Reputation: 327
I have here some glsl, And it works like a charm. Only compiling is taking 3 minutes or something. I know this is due to angle, Angle is a piece of software that converts opengl es 2.0 code to directX 9 for webgl on windows systems. if i disable angle, it compiles in a second. Does anybody know's why nested loops are soo slow in angle. And if there is a work around? I mean i can't just let everybody wait more than a minute per shader.

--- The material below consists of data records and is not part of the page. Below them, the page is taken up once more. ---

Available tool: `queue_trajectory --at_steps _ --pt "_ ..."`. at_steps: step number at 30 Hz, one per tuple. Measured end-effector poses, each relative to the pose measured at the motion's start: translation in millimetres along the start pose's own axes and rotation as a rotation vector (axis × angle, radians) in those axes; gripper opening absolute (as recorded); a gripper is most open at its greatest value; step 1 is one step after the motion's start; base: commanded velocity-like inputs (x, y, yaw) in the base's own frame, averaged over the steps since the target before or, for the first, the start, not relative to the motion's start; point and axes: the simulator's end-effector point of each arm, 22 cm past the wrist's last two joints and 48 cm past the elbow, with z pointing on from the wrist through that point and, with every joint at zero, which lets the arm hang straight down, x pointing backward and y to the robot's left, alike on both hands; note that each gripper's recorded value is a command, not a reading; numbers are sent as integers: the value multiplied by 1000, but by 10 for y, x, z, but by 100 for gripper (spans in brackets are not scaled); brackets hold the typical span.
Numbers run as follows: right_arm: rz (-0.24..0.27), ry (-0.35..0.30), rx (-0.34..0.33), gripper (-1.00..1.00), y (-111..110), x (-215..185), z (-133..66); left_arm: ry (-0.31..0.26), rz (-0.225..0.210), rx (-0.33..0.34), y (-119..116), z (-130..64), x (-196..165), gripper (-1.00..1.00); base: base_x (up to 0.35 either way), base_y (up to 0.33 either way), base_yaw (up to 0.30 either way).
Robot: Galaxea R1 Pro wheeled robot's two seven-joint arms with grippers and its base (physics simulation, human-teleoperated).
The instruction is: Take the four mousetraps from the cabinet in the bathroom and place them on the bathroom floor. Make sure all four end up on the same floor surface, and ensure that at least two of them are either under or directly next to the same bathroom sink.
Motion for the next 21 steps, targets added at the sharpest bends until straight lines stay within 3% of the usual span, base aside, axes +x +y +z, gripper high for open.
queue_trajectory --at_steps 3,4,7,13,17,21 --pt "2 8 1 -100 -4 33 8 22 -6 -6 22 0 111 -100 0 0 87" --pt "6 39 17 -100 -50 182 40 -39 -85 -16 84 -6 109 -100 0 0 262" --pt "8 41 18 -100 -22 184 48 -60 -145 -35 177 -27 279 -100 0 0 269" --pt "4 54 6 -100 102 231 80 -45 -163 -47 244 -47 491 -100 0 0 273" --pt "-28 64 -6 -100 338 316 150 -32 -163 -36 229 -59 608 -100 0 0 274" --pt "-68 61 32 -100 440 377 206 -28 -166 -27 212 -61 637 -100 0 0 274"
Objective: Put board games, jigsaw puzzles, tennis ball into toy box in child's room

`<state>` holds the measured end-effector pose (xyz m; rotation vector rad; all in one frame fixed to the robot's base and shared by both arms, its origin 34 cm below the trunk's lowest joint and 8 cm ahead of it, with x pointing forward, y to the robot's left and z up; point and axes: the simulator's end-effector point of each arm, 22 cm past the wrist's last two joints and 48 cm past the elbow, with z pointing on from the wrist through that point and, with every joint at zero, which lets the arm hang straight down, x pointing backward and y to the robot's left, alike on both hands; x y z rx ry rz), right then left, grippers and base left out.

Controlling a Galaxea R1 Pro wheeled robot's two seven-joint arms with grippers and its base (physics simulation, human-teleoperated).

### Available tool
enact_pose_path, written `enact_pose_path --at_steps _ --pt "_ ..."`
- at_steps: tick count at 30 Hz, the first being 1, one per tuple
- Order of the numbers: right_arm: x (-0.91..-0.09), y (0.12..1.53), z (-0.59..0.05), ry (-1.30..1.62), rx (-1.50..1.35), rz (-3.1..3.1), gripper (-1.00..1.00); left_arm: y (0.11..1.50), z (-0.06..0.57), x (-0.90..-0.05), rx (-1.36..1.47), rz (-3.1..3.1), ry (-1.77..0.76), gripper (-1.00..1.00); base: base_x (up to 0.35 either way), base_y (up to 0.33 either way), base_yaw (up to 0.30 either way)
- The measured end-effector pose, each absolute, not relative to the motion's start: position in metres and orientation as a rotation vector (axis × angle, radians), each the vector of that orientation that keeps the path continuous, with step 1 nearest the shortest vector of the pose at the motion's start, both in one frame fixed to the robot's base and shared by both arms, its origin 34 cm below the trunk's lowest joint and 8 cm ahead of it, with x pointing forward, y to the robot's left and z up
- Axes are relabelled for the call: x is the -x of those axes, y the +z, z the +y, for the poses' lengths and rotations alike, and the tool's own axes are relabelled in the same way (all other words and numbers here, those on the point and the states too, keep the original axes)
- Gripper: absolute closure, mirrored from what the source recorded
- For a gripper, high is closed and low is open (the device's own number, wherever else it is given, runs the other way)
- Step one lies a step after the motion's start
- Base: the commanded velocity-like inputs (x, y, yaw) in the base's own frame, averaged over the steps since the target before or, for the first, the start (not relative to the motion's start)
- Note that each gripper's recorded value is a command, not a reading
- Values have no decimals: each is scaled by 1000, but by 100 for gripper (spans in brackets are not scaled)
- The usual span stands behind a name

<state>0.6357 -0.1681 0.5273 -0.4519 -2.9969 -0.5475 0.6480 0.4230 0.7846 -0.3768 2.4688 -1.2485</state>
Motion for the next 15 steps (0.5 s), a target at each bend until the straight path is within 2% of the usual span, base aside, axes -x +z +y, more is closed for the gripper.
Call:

for ( int b = 0; b < numberOfSplitpoints; b++ ) {
if ( cameraDepth > splitPoints[b] && cameraDepth < splitPoints[b+1] ) {
const float numberOfSplitpoints = float( NUMBER_OF_SPLIT_POINTS - 1 );
vec4 projCoords = v_projTextureCoords[b];
projCoords /= projCoords.w;
projCoords = 0.5 * projCoords + 0.5;
float shadowDepth = projCoords.z;
projCoords.x /= numberOfSplitpoints;
projCoords.x += float(b) / numberOfSplitpoints;
for( int x = 0; x < fullkernelSize; x++ ) {
for( int y = 0; y < fullkernelSize; y++ ) {
vec2 pointer = vec2( float(x-kernelsize) / 3072.0, float(y-kernelsize) / 1024.0 );
float convolution = kernel[x] * kernel[y];
vec4 color = texture2D(shadowMapSampler, projCoords.xy+pointer);
if(encodeDepth( color ) + shadowBias > shadowDepth) {
light += convolution;
} else {
light += convolution * 0.6;
}
}
}
}
}
vec2 random = normalize(texture2D(randomSampler, screenSize * uv / 64.0).xy * 2.0 - 1.0);
float ambiantAmount = 0.0;
const int kernel = 4;
float offset = ssoasampleRad / depth;
for(int x = 0; x<kernel; x++) {
vec2 a = reflect(directions[x], random) * offset;
vec2 b = vec2( a.x *0.707 - a.y*0.707,
a.x*0.707 + a.y*0.707 );
ambiantAmount += abientOcclusion(uv, a*0.25, position, normal);
ambiantAmount += abientOcclusion(uv, b*0.50, position, normal);
ambiantAmount += abientOcclusion(uv, a*0.75, position, normal);
ambiantAmount += abientOcclusion(uv, b, position, normal);
}
Upvotes: 2
Views: 904
Reputation: 179
The GLSL ES does not define while loops and "dynamically" bounded for loops to be mandatory.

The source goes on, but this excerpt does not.